Our We the People Demonstration night last Thursday was terrific.  A couple hundred people showed up.  Big thanks to high school sponsors Liz Paternoster and Janet Chandler for supporting my junior high program; Todd Zimmerman and Cecilia Coble from the City of Fishers; Bob Leming–the National Director of We the People judged; my friends Larry Lannon of Larry in Fishers, Kevin Stumpf and Geoff Tease; plus so many We the People students.  It was a great night.

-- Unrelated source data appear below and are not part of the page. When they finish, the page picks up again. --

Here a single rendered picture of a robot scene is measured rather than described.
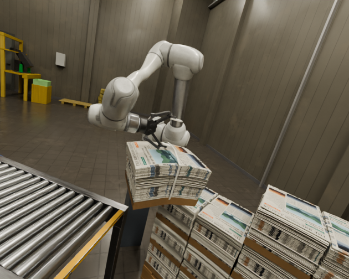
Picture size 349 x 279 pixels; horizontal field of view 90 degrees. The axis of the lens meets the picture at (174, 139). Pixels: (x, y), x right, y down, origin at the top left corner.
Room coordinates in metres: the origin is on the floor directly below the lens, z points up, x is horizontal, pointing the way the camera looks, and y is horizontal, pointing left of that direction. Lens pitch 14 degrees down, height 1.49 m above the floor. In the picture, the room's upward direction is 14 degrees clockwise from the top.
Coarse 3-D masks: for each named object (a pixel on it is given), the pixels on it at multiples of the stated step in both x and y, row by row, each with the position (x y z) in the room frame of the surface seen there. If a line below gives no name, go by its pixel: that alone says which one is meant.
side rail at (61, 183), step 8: (0, 160) 1.02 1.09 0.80; (8, 160) 1.04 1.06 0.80; (16, 168) 0.99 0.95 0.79; (24, 168) 1.00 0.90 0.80; (32, 168) 1.02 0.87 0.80; (40, 176) 0.96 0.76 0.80; (48, 176) 0.98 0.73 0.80; (64, 184) 0.94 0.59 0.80; (72, 184) 0.96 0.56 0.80; (80, 192) 0.90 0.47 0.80; (88, 192) 0.92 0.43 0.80; (96, 200) 0.87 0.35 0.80; (104, 200) 0.88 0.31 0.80; (112, 200) 0.90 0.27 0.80; (104, 208) 0.86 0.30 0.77; (120, 208) 0.85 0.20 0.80; (128, 208) 0.88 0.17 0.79; (120, 224) 0.84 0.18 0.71
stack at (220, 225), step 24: (168, 216) 1.04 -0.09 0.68; (192, 216) 0.95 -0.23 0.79; (216, 216) 0.96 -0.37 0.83; (240, 216) 1.02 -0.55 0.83; (168, 240) 1.01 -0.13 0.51; (216, 240) 0.86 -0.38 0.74; (240, 240) 0.80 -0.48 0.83; (168, 264) 0.99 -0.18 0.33; (192, 264) 0.90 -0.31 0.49; (216, 264) 0.84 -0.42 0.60; (240, 264) 0.77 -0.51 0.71; (264, 264) 0.72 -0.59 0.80
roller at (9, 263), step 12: (84, 204) 0.81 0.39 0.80; (72, 216) 0.72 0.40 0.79; (48, 228) 0.62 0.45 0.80; (60, 228) 0.65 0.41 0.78; (36, 240) 0.55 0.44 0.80; (48, 240) 0.59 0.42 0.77; (12, 252) 0.49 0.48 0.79; (24, 252) 0.50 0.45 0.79; (0, 264) 0.44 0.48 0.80; (12, 264) 0.46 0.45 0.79
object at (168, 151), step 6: (162, 150) 0.89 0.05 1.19; (168, 150) 0.91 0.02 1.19; (168, 156) 0.83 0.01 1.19; (174, 156) 0.85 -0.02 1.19; (174, 162) 0.77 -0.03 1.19; (180, 162) 0.79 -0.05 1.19; (174, 168) 0.75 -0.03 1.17; (180, 168) 0.76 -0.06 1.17; (174, 174) 0.75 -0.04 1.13; (180, 174) 0.76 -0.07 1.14; (180, 180) 0.77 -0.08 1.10; (168, 186) 0.75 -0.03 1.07; (174, 186) 0.77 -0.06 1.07; (168, 192) 0.76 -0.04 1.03; (174, 192) 0.78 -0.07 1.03
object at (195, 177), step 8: (184, 152) 0.97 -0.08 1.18; (184, 160) 0.84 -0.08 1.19; (192, 160) 0.89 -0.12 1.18; (200, 160) 0.95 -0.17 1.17; (192, 168) 0.79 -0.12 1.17; (200, 168) 0.81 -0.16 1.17; (208, 168) 0.87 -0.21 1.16; (184, 176) 0.78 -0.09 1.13; (192, 176) 0.79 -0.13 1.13; (200, 176) 0.82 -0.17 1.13; (208, 176) 0.84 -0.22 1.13; (184, 184) 0.79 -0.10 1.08; (192, 184) 0.80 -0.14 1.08; (200, 184) 0.83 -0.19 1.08; (176, 192) 0.78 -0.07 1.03; (184, 192) 0.80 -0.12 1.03; (192, 192) 0.82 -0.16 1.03; (200, 192) 0.84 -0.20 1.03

Ally gave me a task to help with a project for her US History class…a chance to rank the Presidents.  Her teacher wants her to rank the top 18 presidents.  This should be easy for most people, but I spent 4 hours making my list.  Below is my list:

  1. Lincoln                                       GREATS
  2. Washington
  3. Theodore Roosevelt               NEAR GREATS
  4. Dwight Eisenhower
  5. Harry Truman
  6. James Polk
  7. Thomas Jefferson                   HIGH AVERAGE
  8. James Madison
  9. FDR
  10. John Kennedy
  11. Grover Cleveland
  12. Lyndon Johnson
  13. James Monroe
  14. William Taft
  15. William McKinley
  16. Calvin Coolidge                      AVERAGE
  17. Chester Arthur
  18. James Garfield
  19. John Adams
  20. Andrew Jackson
  21. George H.W. Bush
  22. Bill Clinton

The two presidents that caused me the most thoughtful review were Woodrow Wilson and Ronald Reagan.  Philosophically they each offered so much, but in the execution both created long term harm.  The part of the exercise was learning more about James Polk.  I am not a big fan of Andrew Jackson over his treatment of Native Americans and his near destruction of the American economy.  FDR falls lower than some rankings over the Japanese Internment and the Court Packing scheme.

This week is about the Tang Dynasty Poetry project.  One of my favorites.